» Problem statement
Omit the pictures and print exactly the lines of the listing below, starting at the first and ending at the line containing "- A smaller".

» Dataset extract

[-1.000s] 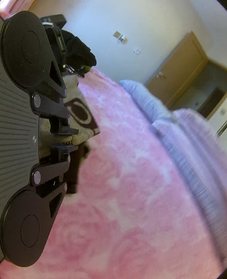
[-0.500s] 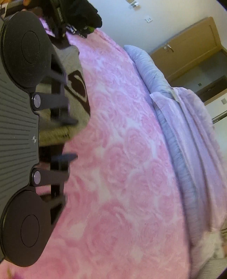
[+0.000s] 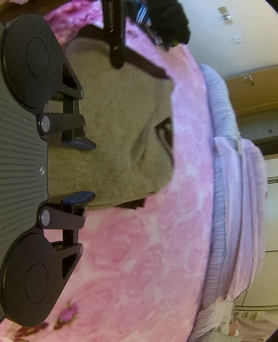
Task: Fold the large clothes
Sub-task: 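Release the sweater and raise both tools, then grasp the folded sweater's sides with the left tool while the right tool grasps too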
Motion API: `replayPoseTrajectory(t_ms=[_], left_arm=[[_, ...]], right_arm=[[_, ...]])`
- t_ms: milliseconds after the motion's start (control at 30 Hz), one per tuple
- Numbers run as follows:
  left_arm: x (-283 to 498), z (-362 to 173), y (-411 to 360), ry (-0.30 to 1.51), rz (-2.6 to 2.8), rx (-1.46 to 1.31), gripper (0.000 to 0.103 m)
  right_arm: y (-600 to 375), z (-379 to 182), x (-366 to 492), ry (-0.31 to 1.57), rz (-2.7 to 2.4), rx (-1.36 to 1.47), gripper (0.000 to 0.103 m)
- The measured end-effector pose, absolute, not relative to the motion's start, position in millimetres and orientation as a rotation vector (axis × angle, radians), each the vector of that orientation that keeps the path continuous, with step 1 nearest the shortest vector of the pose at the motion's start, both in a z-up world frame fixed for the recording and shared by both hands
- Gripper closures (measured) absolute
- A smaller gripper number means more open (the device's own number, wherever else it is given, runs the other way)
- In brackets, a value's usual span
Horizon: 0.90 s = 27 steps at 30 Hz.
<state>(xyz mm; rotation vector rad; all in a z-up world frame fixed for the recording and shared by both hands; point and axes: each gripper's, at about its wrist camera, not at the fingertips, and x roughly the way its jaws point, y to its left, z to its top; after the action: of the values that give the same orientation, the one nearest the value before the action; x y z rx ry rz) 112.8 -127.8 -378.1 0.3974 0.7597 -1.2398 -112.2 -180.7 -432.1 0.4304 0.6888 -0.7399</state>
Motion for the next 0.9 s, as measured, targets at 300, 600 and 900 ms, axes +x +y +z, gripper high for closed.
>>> replayPoseTrajectory(t_ms=[300, 600, 900], left_arm=[[89.9, -350.4, -83.4, 0.762, -1.161, 0.458, 0.062], [70.6, -344.5, -38.4, 0.783, -1.177, 0.461, 0.057], [84.3, -337.0, -19.5, 0.766, -1.166, 0.418, 0.053]], right_arm=[[-139.7, -395.2, -137.6, 0.635, -0.711, 0.447, 0.043], [-98.4, -387.9, -159.0, 0.65, -0.711, 0.456, 0.042], [-98.4, -387.7, -182.5, 0.627, -0.731, 0.532, 0.042]])
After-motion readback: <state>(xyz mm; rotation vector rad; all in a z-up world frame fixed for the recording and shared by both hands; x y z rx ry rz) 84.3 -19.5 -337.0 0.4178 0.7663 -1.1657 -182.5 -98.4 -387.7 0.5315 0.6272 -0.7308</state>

» Output for this task
[-1.000s] 
[-0.500s] 
[+0.000s] 
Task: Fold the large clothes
Sub-task: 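Release the sweater and raise both tools, then grasp the folded sweater's sides with the left tool while the right tool grasps too
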Motion API: `replayPoseTrajectory(t_ms=[_], left_arm=[[_, ...]], right_arm=[[_, ...]])`
- t_ms: milliseconds after the motion's start (control at 30 Hz), one per tuple
- Numbers run as follows:
  left_arm: x (-283 to 498), z (-362 to 173), y (-411 to 360), ry (-0.30 to 1.51), rz (-2.6 to 2.8), rx (-1.46 to 1.31), gripper (0.000 to 0.103 m)
  right_arm: y (-600 to 375), z (-379 to 182), x (-366 to 492), ry (-0.31 to 1.57), rz (-2.7 to 2.4), rx (-1.36 to 1.47), gripper (0.000 to 0.103 m)
- The measured end-effector pose, absolute, not relative to the motion's start, position in millimetres and orientation as a rotation vector (axis × angle, radians), each the vector of that orientation that keeps the path continuous, with step 1 nearest the shortest vector of the pose at the motion's start, both in a z-up world frame fixed for the recording and shared by both hands
- Gripper closures (measured) absolute
- A smaller gripper number means more open (the device's own number, wherever else it is given, runs the other way)

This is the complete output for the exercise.